TASK TO CARRY OUT: Reproduce the records exactly through the line with "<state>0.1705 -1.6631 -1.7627".

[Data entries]
►
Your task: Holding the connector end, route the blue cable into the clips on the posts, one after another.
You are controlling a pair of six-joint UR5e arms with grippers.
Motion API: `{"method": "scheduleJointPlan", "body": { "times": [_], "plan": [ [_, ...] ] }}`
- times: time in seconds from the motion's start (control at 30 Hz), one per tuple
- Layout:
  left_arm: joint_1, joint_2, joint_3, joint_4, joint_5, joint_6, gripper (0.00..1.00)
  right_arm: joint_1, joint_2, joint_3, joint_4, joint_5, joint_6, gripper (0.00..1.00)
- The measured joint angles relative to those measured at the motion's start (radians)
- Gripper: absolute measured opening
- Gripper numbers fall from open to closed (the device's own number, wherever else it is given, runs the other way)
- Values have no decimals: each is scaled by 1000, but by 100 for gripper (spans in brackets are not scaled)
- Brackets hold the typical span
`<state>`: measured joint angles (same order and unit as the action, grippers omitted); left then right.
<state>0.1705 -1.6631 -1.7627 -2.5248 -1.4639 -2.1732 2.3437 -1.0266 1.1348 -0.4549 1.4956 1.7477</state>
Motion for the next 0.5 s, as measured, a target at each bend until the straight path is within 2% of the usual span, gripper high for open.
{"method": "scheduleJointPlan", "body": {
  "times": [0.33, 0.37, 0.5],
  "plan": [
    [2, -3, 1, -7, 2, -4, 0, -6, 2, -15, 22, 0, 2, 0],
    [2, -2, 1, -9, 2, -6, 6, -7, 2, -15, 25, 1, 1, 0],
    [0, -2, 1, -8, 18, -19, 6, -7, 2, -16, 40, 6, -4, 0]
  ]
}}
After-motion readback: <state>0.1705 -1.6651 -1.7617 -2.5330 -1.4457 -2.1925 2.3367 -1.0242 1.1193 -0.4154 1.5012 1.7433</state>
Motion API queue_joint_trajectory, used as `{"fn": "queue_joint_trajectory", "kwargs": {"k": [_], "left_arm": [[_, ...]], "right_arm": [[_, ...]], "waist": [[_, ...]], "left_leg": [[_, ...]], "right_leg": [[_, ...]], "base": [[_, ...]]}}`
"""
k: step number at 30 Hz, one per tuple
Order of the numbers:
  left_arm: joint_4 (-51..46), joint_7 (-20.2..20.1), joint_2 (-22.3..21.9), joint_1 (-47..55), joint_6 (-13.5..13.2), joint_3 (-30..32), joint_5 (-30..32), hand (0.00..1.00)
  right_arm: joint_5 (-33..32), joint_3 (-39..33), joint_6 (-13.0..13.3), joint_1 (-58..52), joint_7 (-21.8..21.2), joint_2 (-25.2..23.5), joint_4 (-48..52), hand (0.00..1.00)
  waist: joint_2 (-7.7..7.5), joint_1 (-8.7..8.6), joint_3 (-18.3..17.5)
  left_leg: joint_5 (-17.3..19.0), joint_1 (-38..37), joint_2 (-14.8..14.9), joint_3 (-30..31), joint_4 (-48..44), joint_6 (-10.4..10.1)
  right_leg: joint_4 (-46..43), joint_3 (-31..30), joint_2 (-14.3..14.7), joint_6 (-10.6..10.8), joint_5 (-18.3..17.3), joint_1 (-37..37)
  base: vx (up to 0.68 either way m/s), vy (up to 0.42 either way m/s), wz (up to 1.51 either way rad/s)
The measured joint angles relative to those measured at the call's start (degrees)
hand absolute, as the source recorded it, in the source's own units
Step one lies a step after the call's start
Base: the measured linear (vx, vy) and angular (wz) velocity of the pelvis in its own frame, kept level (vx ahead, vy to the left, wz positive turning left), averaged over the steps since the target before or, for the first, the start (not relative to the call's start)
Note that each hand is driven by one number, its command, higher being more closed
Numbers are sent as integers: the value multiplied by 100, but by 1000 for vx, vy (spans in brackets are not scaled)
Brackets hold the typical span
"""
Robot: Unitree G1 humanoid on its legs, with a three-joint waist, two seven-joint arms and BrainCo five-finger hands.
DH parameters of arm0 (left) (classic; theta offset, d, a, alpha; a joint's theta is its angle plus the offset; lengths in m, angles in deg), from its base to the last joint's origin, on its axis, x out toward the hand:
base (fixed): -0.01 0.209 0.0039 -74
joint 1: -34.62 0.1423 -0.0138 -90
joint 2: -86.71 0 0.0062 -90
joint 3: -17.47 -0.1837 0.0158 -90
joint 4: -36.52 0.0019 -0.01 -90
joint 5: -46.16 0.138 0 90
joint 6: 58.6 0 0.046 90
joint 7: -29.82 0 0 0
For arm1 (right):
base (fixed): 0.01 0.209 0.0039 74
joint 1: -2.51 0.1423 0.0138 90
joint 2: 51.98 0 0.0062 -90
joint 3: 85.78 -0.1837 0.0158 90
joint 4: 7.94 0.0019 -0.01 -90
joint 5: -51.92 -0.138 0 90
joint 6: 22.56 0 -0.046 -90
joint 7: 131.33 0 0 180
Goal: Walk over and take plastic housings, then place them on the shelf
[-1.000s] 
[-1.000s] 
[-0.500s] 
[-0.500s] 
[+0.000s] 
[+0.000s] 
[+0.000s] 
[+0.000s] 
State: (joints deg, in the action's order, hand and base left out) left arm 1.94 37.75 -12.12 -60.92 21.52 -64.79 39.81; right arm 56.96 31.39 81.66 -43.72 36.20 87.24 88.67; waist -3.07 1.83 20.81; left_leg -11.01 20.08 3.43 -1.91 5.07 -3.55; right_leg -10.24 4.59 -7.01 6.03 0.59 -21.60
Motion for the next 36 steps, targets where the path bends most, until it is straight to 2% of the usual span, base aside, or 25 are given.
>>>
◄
TASK ANSWER:
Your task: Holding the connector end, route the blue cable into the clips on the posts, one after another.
You are controlling a pair of six-joint UR5e arms with grippers.
Motion API: `{"method": "scheduleJointPlan", "body": { "times": [_], "plan": [ [_, ...] ] }}`
- times: time in seconds from the motion's start (control at 30 Hz), one per tuple
- Layout:
  left_arm: joint_1, joint_2, joint_3, joint_4, joint_5, joint_6, gripper (0.00..1.00)
  right_arm: joint_1, joint_2, joint_3, joint_4, joint_5, joint_6, gripper (0.00..1.00)
- The measured joint angles relative to those measured at the motion's start (radians)
- Gripper: absolute measured opening
- Gripper numbers fall from open to closed (the device's own number, wherever else it is given, runs the other way)
- Values have no decimals: each is scaled by 1000, but by 100 for gripper (spans in brackets are not scaled)
- Brackets hold the typical span
`<state>`: measured joint angles (same order and unit as the action, grippers omitted); left then right.
<state>0.1705 -1.6631 -1.7627 -2.5248 -1.4639 -2.1732 2.3437 -1.0266 1.1348 -0.4549 1.4956 1.7477</state>

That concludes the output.